→ WHAT THE EXERCISE ASKS:
In the entries below, find each line with the string "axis" and copy it.

Source data:
□ □ □ □ □

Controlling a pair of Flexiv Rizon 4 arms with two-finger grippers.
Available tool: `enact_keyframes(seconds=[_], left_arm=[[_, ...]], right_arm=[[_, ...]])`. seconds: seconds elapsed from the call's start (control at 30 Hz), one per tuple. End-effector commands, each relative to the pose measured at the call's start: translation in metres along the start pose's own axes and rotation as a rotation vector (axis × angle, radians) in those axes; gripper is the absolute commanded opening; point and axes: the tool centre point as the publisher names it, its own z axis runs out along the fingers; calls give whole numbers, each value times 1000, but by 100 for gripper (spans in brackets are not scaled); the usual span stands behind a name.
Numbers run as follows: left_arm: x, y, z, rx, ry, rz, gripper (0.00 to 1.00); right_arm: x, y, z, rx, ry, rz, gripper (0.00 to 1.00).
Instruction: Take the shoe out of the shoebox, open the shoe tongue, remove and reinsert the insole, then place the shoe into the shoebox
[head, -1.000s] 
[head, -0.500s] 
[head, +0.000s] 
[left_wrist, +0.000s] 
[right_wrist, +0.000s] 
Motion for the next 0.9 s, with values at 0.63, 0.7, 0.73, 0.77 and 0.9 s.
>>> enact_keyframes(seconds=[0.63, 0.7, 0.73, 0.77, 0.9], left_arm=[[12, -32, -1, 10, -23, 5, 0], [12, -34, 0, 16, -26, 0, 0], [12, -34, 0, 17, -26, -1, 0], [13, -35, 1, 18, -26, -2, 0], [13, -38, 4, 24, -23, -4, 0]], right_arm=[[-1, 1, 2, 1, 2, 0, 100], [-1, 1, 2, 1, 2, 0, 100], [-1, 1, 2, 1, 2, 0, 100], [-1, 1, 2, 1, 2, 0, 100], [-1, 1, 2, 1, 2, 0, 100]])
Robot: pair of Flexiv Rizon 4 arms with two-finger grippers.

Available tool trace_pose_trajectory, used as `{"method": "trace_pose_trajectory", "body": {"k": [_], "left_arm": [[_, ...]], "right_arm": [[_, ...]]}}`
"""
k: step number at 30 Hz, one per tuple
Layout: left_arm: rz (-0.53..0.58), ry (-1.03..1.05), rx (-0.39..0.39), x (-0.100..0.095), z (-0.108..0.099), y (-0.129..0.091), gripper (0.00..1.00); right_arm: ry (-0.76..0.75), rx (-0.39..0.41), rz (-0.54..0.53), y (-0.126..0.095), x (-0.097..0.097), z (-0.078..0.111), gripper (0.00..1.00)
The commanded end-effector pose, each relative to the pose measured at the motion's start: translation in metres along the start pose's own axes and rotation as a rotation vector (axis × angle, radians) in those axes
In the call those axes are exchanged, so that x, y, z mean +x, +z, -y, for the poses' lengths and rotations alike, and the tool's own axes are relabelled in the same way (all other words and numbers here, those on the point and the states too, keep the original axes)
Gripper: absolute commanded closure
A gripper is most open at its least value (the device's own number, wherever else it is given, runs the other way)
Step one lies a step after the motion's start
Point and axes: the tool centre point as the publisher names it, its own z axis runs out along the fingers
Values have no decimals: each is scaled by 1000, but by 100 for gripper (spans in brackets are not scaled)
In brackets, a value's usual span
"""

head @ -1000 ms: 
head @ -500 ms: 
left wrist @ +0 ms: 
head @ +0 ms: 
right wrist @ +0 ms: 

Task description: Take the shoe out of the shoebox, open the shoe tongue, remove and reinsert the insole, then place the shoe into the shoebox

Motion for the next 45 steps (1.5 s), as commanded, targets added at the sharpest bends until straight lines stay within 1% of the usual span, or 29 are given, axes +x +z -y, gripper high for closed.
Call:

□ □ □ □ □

→ RESULT OF THE TASK:
Available tool: `enact_keyframes(seconds=[_], left_arm=[[_, ...]], right_arm=[[_, ...]])`. seconds: seconds elapsed from the call's start (control at 30 Hz), one per tuple. End-effector commands, each relative to the pose measured at the call's start: translation in metres along the start pose's own axes and rotation as a rotation vector (axis × angle, radians) in those axes; gripper is the absolute commanded opening; point and axes: the tool centre point as the publisher names it, its own z axis runs out along the fingers; calls give whole numbers, each value times 1000, but by 100 for gripper (spans in brackets are not scaled); the usual span stands behind a name.
The commanded end-effector pose, each relative to the pose measured at the motion's start: translation in metres along the start pose's own axes and rotation as a rotation vector (axis × angle, radians) in those axes
Point and axes: the tool centre point as the publisher names it, its own z axis runs out along the fingers

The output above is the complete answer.